Patients who were negative for anti-JC virus antibodies had an incidence of 0.09 cases or less per 1000 patients.  Among patients who test positive for anti-JC virus antibodies, the risk remained <1 per 1000 patients if no use of immunosuppressants and 2 per 1000 if prior use of immunosuppressants during the first two years of therapy.  The risks were five-fold higher after 2 years in both groups.

While the risks are becoming more clear, the benefits of natalizumab are fairly well-established for multiple sclerosis.  Natalizumab decreased the annualized rate of relapse among patients with relapsing–remitting multiple sclerosis by 68%.

Additional references:

  • -NEJM 2009; 361: 1067, 1075, 1081.  Asymptomatic detection of JC virus common in urine noted in patients Rx’d with natalizumab (19% baseline to 63% on Rx); actual leukoencephalopathy ~1/1000 patients.
  • -Gastroenterol 2007; 132: 1672.  ENCORE trial.
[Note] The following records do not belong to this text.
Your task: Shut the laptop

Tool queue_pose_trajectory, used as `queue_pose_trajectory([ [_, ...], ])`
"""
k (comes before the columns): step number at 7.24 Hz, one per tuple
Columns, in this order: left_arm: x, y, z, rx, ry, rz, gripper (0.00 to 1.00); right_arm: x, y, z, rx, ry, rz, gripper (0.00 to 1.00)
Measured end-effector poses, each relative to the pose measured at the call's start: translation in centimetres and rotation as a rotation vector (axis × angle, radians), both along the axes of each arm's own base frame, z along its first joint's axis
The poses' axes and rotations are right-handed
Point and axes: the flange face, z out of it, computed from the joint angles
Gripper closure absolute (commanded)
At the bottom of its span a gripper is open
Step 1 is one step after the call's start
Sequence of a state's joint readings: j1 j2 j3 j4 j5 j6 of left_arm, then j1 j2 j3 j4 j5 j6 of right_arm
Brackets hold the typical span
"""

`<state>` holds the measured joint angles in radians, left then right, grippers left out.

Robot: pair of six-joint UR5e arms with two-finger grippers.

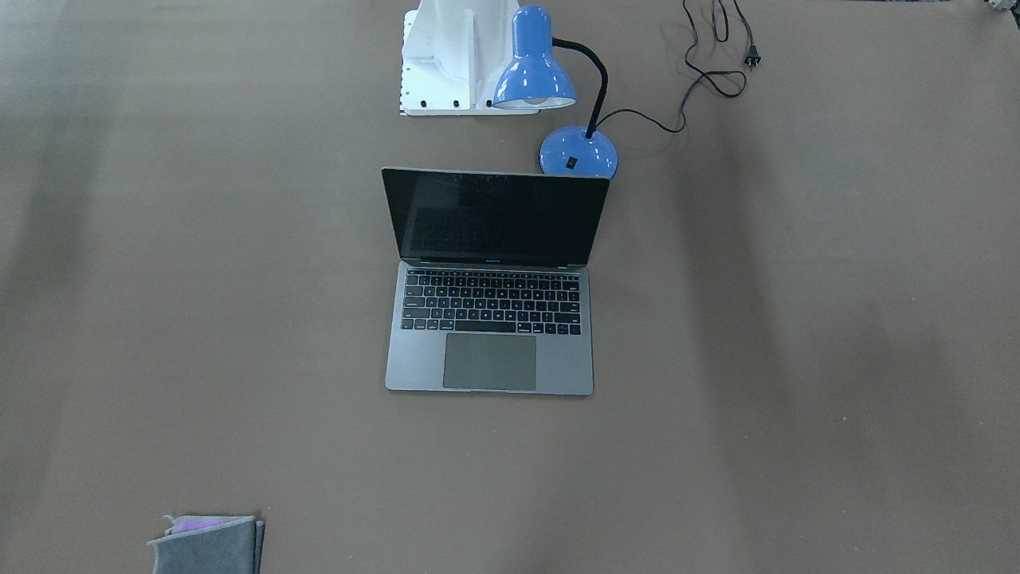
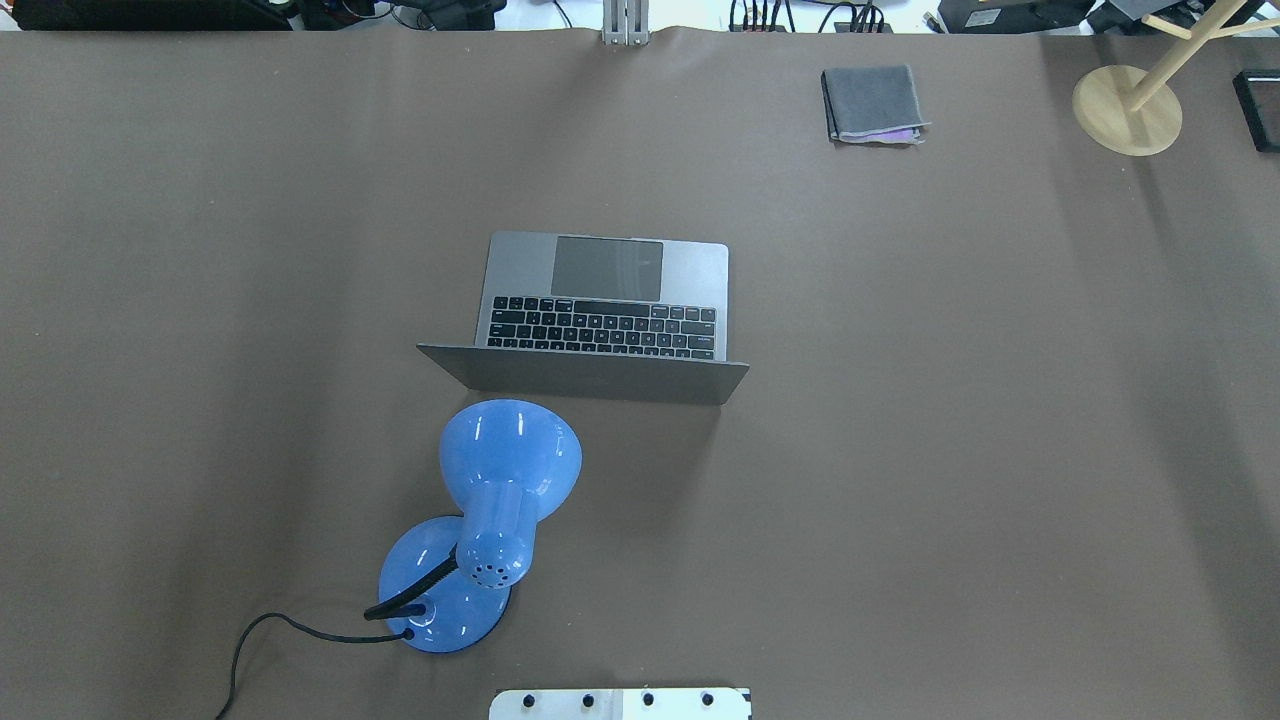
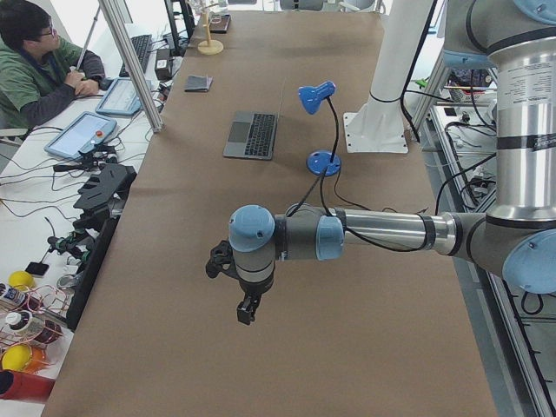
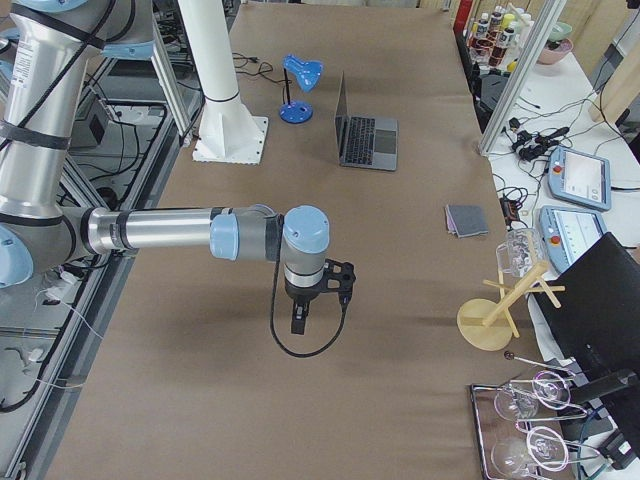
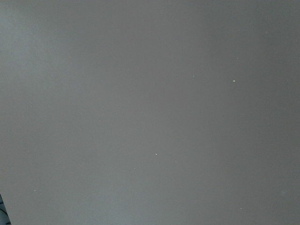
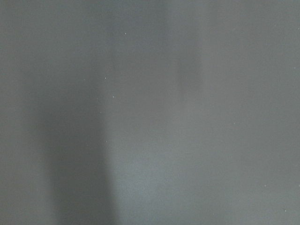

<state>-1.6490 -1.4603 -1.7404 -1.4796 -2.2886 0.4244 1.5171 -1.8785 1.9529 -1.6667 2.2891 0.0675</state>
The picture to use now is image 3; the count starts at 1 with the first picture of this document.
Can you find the black tool stand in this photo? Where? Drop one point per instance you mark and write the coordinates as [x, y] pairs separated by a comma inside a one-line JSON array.
[[93, 230]]

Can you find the blue desk lamp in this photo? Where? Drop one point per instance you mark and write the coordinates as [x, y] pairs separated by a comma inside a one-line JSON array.
[[324, 159]]

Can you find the yellow ball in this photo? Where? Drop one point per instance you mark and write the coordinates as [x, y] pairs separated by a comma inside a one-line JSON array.
[[22, 280]]

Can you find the aluminium frame post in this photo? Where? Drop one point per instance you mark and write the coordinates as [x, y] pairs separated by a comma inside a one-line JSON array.
[[124, 46]]

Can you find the far blue teach pendant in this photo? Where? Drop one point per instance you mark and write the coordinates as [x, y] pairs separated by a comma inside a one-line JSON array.
[[120, 99]]

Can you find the white camera pillar base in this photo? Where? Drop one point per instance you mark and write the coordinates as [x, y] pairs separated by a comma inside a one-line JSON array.
[[378, 127]]

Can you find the near blue teach pendant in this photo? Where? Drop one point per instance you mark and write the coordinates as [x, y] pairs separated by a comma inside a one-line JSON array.
[[81, 136]]

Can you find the black keyboard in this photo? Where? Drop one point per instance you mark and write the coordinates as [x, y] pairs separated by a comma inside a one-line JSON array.
[[141, 45]]

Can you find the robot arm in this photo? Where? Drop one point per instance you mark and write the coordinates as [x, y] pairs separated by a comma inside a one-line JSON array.
[[514, 239]]

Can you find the seated person green shirt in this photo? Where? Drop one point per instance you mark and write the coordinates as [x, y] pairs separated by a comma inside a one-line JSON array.
[[41, 72]]

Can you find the wooden mug stand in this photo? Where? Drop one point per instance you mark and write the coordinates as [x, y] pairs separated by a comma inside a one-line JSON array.
[[207, 10]]

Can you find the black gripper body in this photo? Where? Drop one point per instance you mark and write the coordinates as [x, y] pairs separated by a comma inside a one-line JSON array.
[[252, 291]]

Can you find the blue teach pendant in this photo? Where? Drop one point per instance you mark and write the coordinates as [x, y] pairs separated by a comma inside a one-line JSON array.
[[120, 99], [81, 136]]

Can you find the folded grey cloth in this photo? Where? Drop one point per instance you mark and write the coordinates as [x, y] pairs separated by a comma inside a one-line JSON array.
[[198, 83]]

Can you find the grey laptop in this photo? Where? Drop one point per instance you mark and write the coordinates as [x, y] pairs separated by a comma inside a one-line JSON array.
[[252, 133]]

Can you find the black tray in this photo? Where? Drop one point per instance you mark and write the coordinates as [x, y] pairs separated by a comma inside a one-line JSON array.
[[219, 24]]

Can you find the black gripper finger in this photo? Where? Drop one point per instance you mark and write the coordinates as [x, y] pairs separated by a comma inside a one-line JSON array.
[[246, 309]]
  • -JPGN 2007; 44: 185. n=31 children/adolescents.  55% response, 29% remission; dosed at 3mg/kg.
  • -IBD 2007; 13: 2.  n=79.  Trial of combination natalizumab & infliximab.
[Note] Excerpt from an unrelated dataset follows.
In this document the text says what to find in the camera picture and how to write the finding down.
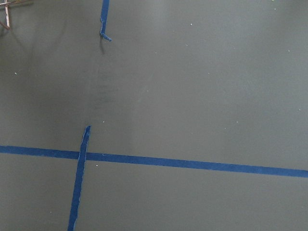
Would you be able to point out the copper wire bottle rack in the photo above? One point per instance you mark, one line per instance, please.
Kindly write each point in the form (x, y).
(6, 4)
  • -NEJM 2006; 354: 899, 911, 924.  Natalizumab slows progression of MS.  Risk of PML due to JC virus 1:1000 in 18 months of Rx.
  • -NEJM 2005; 353: 1912/1965.  Natalizumab not significantly effective for Crohn’s in this study
  • -NEJM 2005; 353: 362, 369, 375, 414.  3 cases of PML associated with Natalizumab
  • -JPGN 2004; 39: S49 [abstract 0107].  Natalizumab in 38 adolescents was effective (Hyams et al).
  • -Gastroenterol 2004; 126: 1574-81. review.  Natalizumab benefitted subjects with elevated CRP. (dosing 300mg every 4 weeks.)
  • -NEJM 2003; 24-32 & 68.  Natalizumab improved response rates in pts c Crohn’s dz (similar to infliximab).  Drug blocks alpha4 integrins which are required for lymphocytes to enter the intestine.
  • -Gastroenterol 2001; 121: 268-74. Infusion of 3mg/kg decreases CDAI in Crohn’s dz.